İstanbul Ansiklopedisi: Taşradan Kaçış Mı, Kurtuluş Mu?

Netflix'in yeni dizisi İstanbul Ansiklopedisi, yayınlandığı günden beri en çok izlenenler arasında yer alıyor ve tartışma konusu olmaya devam ediyor. Daha önce değindiğimiz bu dizi hakkında söylenecek çok şey var. Bu yazı, diziyi henüz izlememiş olanlar için ön bilgi niteliği taşıyacaktır.

Taşra ve Kimlik Arayışı

Selman Nacar'ın yazıp yönettiği dizi, Anadolu'ya 'taşra' gözüyle bakan ve kendini tamamlayamayan karakterlerin hikayesini anlatıyor. Dizi, taşrayı bu karakterlerin mutsuzluğunun sorumlusu olarak gösteriyor. Nesrin, yıllar önce taşradan 'kaçmış' ve kendini gerçekleştirmiş ancak yine de mutlu olamamış bir karakter. Annesinin eski dostu Nesrin'in yanına İstanbul'da okumaya gelen Zehra ise, yeni kuşak taşra-kent çatışmasının odağındaki isim. Bu çatışmanın temelinde ise dini kabuller ve farklı yaşam tarzları yatıyor.

Zehra'nın Açmazları ve Dönüşümü

Zehra'nın İstanbul'a gelir gelmez başını açması ve daha okuldaki ilk gününde seküler arkadaşlarıyla bara gidip alkol alması (önce çekinse de sonra içiyor), savruluşunun (diziye göre kurtuluşunun) yolunu açıyor. Namaz kılmaya devam etmesine rağmen bunu kimseye belli etmiyor. Özellikle 80'ler ve 90'larda bu türden olaylar çok yaşandı. Ancak bu konunun bu kadar şablonlarla anlatılması, dizinin zayıf noktalarından biri olmuş. Çünkü dizideki hikaye günümüzde geçiyor.
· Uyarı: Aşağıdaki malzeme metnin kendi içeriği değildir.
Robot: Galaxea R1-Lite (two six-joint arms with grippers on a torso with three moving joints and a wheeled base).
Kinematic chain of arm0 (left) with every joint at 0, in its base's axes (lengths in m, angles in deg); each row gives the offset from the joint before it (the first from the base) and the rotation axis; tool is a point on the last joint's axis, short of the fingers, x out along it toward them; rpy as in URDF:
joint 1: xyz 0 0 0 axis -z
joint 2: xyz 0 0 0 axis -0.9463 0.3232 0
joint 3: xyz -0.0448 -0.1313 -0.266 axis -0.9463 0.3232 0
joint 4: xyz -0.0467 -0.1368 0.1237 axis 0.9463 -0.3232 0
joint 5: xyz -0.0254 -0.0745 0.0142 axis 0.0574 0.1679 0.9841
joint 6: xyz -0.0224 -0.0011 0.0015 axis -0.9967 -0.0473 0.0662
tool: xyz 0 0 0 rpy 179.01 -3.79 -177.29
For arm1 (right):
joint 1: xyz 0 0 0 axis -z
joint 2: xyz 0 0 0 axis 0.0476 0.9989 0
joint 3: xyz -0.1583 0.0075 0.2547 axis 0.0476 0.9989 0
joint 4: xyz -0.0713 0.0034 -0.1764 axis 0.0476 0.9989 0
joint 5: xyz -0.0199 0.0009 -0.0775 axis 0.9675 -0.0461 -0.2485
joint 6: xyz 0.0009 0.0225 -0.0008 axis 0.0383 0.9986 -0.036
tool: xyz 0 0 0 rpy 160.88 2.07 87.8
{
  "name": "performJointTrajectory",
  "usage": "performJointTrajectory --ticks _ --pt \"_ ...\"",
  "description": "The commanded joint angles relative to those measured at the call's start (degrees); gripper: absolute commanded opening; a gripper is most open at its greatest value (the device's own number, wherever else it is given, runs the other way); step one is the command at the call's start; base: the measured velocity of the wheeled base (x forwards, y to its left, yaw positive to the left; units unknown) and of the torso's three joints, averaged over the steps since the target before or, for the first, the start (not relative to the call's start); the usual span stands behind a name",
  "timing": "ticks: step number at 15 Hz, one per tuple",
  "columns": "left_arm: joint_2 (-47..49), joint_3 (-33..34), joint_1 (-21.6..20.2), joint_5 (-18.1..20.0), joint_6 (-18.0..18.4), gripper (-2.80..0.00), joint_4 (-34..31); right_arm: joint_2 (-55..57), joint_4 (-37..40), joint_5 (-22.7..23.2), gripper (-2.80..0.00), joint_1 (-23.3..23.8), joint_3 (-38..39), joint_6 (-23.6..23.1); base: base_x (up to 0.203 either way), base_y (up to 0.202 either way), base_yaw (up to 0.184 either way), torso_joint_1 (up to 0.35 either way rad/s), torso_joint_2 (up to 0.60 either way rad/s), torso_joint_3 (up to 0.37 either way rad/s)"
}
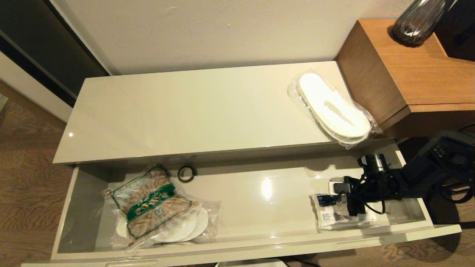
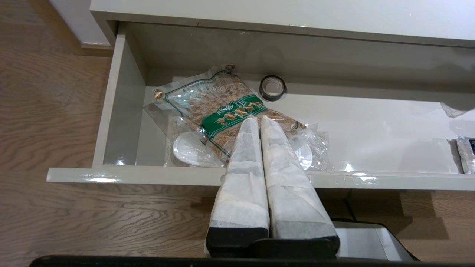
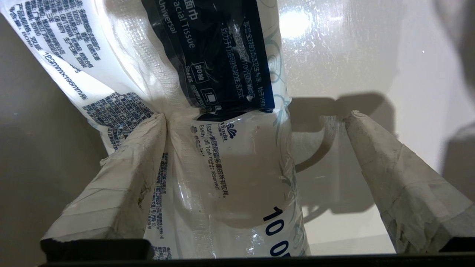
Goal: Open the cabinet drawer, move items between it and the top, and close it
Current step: Take out the tissue from the drawer
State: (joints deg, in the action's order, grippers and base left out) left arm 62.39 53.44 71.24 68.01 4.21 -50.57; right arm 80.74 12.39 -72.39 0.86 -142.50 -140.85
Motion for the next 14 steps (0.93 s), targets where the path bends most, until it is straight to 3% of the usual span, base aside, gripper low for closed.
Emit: performJointTrajectory --ticks 1,5,14 --pt "0.07 0.01 -0.01 0.01 -0.05 -2.80 0.03 0.95 0.32 0.17 0.00 0.02 -0.45 -0.53 0.000 0.000 0.000 0.000 0.00 0.000" --pt "0.07 0.01 -0.01 0.01 -0.05 -2.80 0.03 -3.90 13.69 0.25 0.00 0.02 -0.60 -0.74 0.000 0.000 0.000 0.000 0.00 0.000" --pt "0.07 0.01 -0.01 0.01 -0.05 -2.80 0.03 4.85 21.90 1.66 0.00 -0.24 -15.87 -3.14 0.000 0.000 0.000 0.000 0.00 0.000"
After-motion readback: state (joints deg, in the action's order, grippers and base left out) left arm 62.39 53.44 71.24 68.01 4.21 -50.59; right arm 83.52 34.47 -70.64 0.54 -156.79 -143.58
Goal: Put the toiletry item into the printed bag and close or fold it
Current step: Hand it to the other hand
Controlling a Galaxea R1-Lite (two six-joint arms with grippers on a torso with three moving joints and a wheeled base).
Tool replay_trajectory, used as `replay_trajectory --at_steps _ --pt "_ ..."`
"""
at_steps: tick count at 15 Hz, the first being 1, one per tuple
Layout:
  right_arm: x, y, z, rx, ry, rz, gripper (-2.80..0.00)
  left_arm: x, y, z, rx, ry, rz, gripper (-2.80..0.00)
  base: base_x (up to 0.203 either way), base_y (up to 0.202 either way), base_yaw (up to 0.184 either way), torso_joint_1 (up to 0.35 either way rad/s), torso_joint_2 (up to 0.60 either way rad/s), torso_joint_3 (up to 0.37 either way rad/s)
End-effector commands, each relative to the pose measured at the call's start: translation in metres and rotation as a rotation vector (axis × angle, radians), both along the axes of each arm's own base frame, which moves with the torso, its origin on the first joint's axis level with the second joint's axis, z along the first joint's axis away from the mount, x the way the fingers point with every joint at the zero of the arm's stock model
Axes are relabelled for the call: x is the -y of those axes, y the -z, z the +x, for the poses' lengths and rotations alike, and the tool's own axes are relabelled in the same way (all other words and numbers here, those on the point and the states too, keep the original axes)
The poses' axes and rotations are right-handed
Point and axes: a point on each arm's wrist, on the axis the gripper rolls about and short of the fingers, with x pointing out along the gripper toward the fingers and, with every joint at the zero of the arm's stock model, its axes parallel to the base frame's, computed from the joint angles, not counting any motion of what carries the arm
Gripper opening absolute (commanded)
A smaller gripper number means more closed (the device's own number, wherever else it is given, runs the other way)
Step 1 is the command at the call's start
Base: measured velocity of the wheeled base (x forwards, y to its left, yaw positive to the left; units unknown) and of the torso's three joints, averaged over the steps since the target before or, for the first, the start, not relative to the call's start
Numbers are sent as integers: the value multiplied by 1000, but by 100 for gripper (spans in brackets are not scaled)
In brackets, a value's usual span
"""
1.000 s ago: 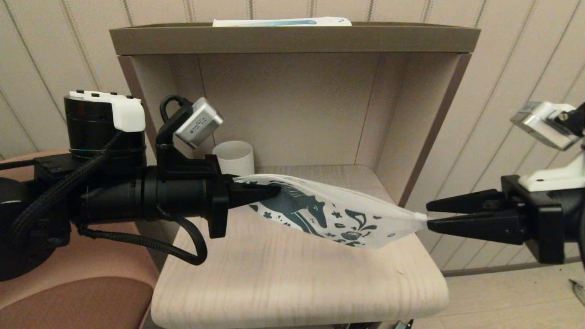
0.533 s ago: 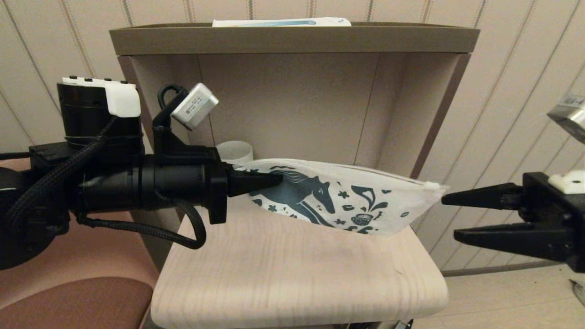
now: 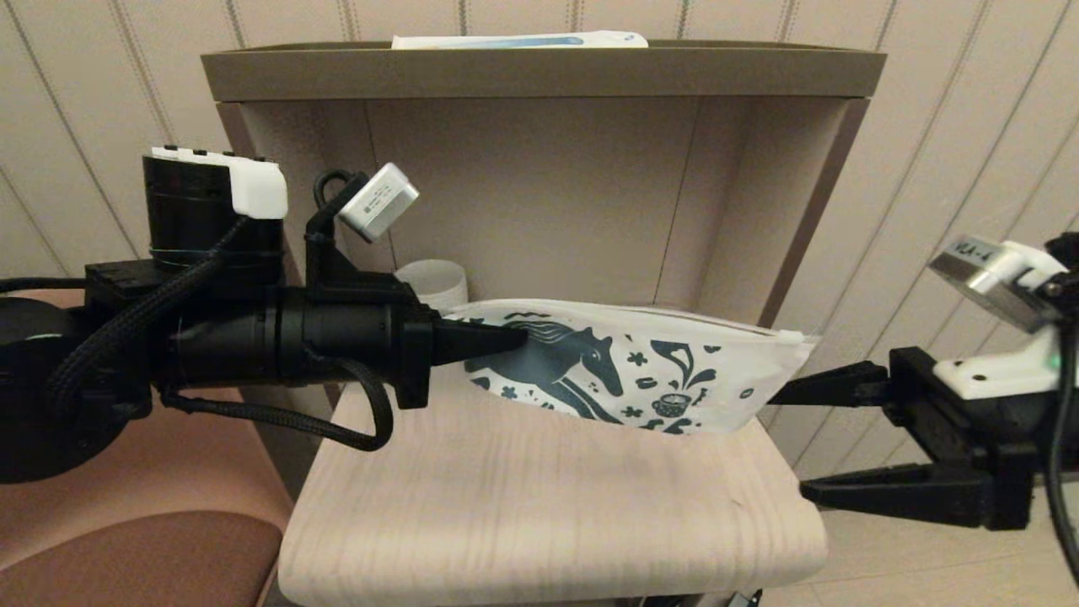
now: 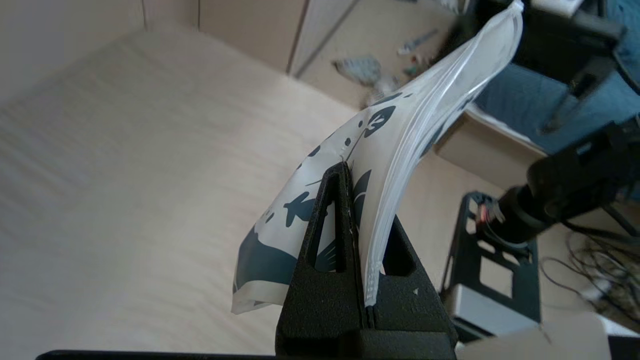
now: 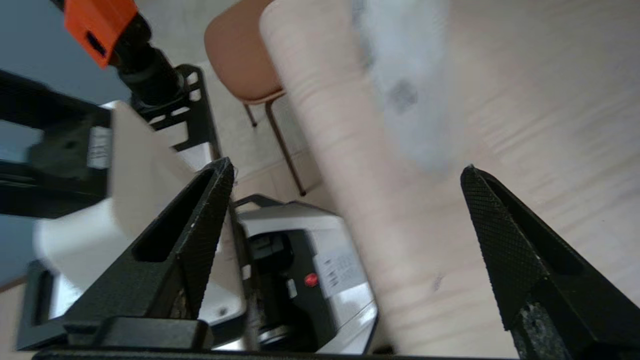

İstanbul Ansiklopedisi, ülkemizin son dönemdeki toplumsal ayrışmalarının yansımalarını kullanması açısından dikkat çekici. Dizi, "Birbirimizi anlamalıyız" mesajını veriyor ve birlikte yaşayabileceğimizi vurguluyor. Ancak dizideki dindar karakterlerin genellikle kendini tamamlayamamış olması ve tutundukları değerlerin (genelde dinleri ve buna bağlı kültürleri) çürümeye mahkum kalması, dizinin bakış açısındaki sorunları ortaya koyuyor. Çünkü dizideki seküler karakterlerin sorunları her ne olursa olsun çözülebiliyor. Oysa dindar karakterlerin kurtulma ihtimali yok gibi görünüyor. Çünkü taşrada herhangi bir şeyin çözümü yok. Taşra, adeta bir mahkumiyet ve mahcubiyet alanı olarak resmediliyor.

Taşra İle Derdimiz Nedir?

Dizide art niyetli bir yaklaşım olmadığını belirtmek gerekiyor. Diziyi yapanların dindar çevrelere yabancı olmadığını da biliyoruz. Ancak neden başörtülü karakterlerin hepsi sıkıntılı ve çaresiz gibi gösteriliyor? Seküler karakterler kendi çözümlerini ararken, dindarlar özellikle taşrada olanlar, çaresizlik içinde bırakılıyor. Çok önceleri yaptıkları tercihlerden dolayı hayatlarını zindana çevirmiş gibiler. Taşra ile derdi olanların ya da bunu bağımsız sinemanın gereği gibi görenlerin olduğu sinema sektörümüzde, Selman Nacar'dan daha farklı bir yaklaşım beklenirdi. Belki de dizinin ikinci sezonu yapılacak ve bambaşka bir manzara sunulacak. Şimdilik elimizdeki verilere göre hareket ediyoruz. Umuyoruz ki dizi, Kızıl Goncalar gibi kafa karıştırıcı bir izlek sunmaz.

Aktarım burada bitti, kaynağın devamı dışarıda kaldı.